* **Goal of the exercise**
A faithful copy of all the data is required; pictures should not be included.

* **Input for this task**
* * * *
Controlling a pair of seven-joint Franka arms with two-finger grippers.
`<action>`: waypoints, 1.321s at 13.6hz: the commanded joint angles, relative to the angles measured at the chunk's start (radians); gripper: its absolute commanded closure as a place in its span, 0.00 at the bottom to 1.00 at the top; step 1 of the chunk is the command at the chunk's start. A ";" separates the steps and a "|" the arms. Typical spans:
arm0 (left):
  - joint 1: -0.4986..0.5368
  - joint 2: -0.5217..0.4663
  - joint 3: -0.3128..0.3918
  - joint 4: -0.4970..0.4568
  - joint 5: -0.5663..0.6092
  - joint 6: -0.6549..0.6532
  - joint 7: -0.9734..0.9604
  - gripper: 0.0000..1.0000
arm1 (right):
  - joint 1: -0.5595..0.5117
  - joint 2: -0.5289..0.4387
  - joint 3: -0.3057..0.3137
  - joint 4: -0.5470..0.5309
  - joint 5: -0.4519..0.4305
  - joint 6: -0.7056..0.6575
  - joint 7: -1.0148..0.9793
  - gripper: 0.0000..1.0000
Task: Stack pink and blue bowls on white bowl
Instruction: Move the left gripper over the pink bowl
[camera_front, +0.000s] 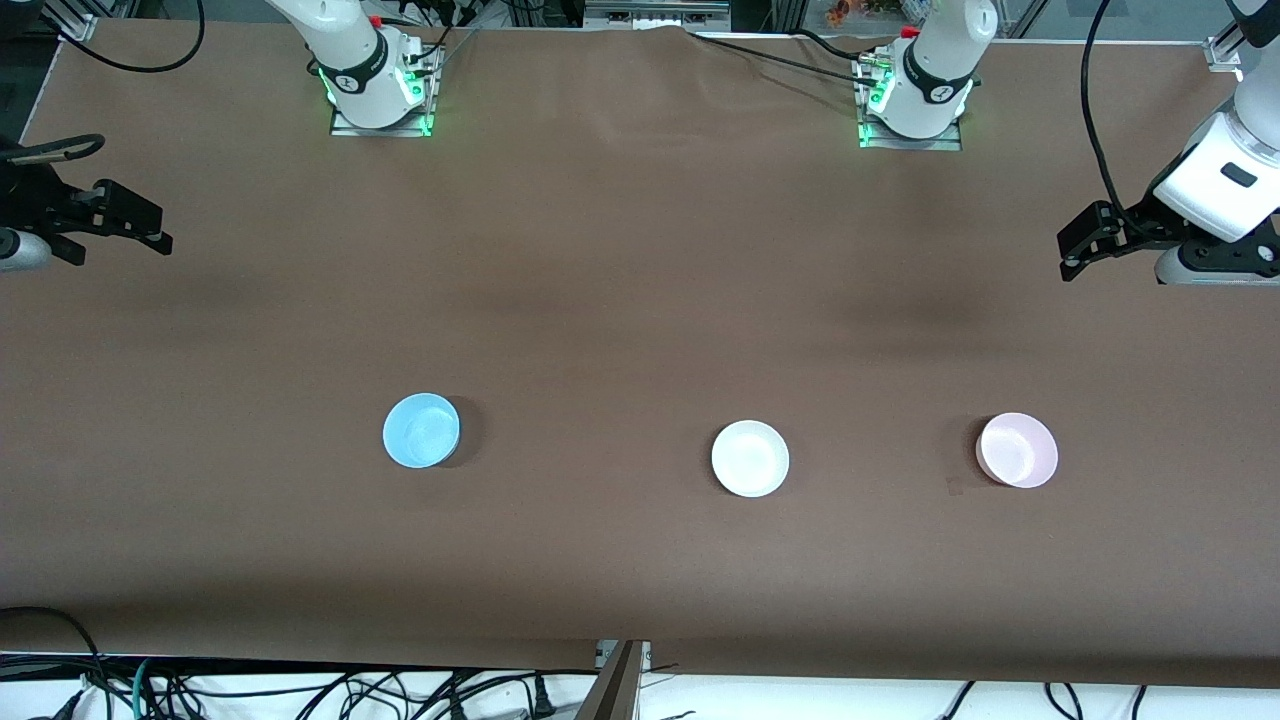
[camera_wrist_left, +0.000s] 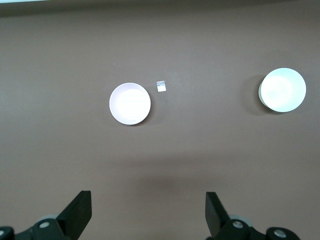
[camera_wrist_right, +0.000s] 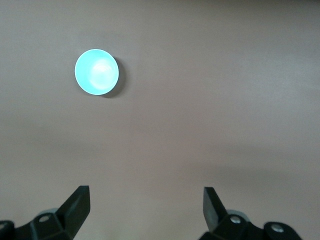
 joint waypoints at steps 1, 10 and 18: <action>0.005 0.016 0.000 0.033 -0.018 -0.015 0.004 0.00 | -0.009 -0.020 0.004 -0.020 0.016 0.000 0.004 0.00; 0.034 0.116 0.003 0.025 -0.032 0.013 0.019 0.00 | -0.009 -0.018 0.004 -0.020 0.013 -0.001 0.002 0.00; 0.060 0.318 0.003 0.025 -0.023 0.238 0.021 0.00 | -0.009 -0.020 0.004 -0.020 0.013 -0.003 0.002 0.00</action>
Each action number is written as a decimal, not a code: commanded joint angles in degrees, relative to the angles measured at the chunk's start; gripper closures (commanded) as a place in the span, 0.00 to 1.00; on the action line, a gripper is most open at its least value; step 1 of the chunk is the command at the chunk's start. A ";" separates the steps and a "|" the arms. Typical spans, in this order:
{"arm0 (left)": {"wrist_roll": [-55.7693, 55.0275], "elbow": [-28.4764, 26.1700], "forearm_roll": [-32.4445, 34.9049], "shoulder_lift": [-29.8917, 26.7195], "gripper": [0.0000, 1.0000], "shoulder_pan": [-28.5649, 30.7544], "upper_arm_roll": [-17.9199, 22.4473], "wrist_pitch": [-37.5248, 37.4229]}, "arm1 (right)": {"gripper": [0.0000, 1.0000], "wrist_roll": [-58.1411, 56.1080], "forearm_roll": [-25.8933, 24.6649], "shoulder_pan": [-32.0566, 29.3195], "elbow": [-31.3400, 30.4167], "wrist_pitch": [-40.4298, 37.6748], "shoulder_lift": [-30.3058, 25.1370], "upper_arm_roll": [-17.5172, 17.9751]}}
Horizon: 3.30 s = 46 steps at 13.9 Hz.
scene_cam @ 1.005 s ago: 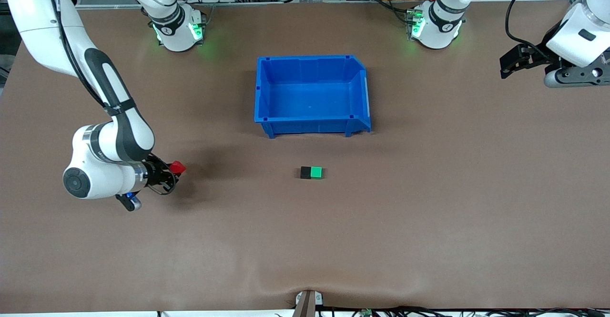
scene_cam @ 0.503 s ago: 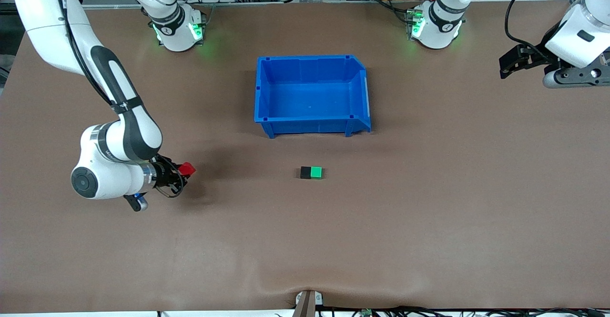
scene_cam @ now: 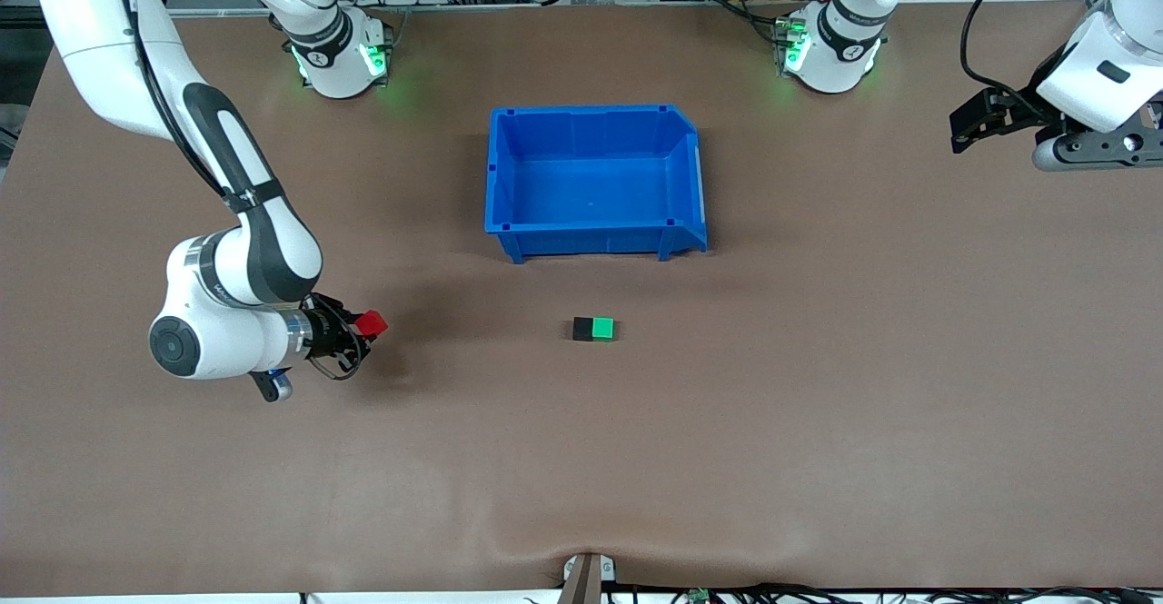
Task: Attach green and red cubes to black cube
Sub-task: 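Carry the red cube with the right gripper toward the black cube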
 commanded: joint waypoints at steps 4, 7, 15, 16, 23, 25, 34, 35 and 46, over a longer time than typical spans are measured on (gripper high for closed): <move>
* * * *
* **Worked solution**
Controlling a pair of seven-joint Franka arms with two-finger grippers.
`<action>`: waypoints, 1.321s at 13.6hz: the commanded joint angles, relative to the angles measured at the chunk's start (radians); gripper: its absolute commanded closure as a place in its span, 0.00 at the bottom to 1.00 at the top; step 1 of the chunk is the command at the chunk's start. A ";" separates the steps and a "|" the arms. Typical spans:
arm0 (left):
  - joint 1: -0.4986..0.5368
  - joint 2: -0.5217..0.4663
  - joint 3: -0.3128..0.3918
  - joint 4: -0.4970..0.4568
  - joint 5: -0.5663..0.6092
  - joint 6: -0.6549..0.6532
  - joint 7: -0.9734..0.9604
  - gripper: 0.0000..1.0000
arm1 (right):
  - joint 1: -0.5595..0.5117
  - joint 2: -0.5289..0.4387
  - joint 3: -0.3057..0.3137
  - joint 4: -0.5470..0.5309
  - joint 5: -0.4519..0.4305
  - joint 6: -0.7056..0.6575
  - joint 7: -1.0148..0.9793
  - gripper: 0.0000..1.0000
Task: Stack pink and blue bowls on white bowl
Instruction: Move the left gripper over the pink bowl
[camera_front, +0.000s] 
[camera_wrist_left, +0.000s] 
[camera_wrist_right, +0.000s] 
 joint waypoints at steps 1, 10 and 18: <action>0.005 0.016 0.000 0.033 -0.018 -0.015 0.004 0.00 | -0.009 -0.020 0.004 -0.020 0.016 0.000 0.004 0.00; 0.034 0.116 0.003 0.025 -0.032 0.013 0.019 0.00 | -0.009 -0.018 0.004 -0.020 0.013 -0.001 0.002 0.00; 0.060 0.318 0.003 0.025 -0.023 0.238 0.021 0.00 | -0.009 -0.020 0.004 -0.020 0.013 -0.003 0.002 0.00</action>
Each action number is written as a decimal, not a code: commanded joint angles in degrees, relative to the angles measured at the chunk's start; gripper closures (commanded) as a place in the span, 0.00 to 1.00; on the action line, a gripper is most open at its least value; step 1 of the chunk is the command at the chunk's start. A ";" separates the steps and a "|" the arms. Typical spans, in this order:
{"arm0 (left)": {"wrist_roll": [-55.7693, 55.0275], "elbow": [-28.4764, 26.1700], "forearm_roll": [-32.4445, 34.9049], "shoulder_lift": [-29.8917, 26.7195], "gripper": [0.0000, 1.0000], "shoulder_pan": [-28.5649, 30.7544], "upper_arm_roll": [-17.9199, 22.4473], "wrist_pitch": [-37.5248, 37.4229]}, "arm1 (right)": {"gripper": [0.0000, 1.0000], "wrist_roll": [-58.1411, 56.1080], "forearm_roll": [-25.8933, 24.6649], "shoulder_pan": [-32.0566, 29.3195], "elbow": [-31.3400, 30.4167], "wrist_pitch": [-40.4298, 37.6748], "shoulder_lift": [-30.3058, 25.1370], "upper_arm_roll": [-17.5172, 17.9751]}}
Horizon: 3.30 s = 46 steps at 13.9 Hz.
scene_cam @ 1.005 s ago: 
scene_cam @ 0.503 s ago: 
scene_cam @ now: 
Task: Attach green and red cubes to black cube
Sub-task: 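Carry the red cube with the right gripper toward the black cube
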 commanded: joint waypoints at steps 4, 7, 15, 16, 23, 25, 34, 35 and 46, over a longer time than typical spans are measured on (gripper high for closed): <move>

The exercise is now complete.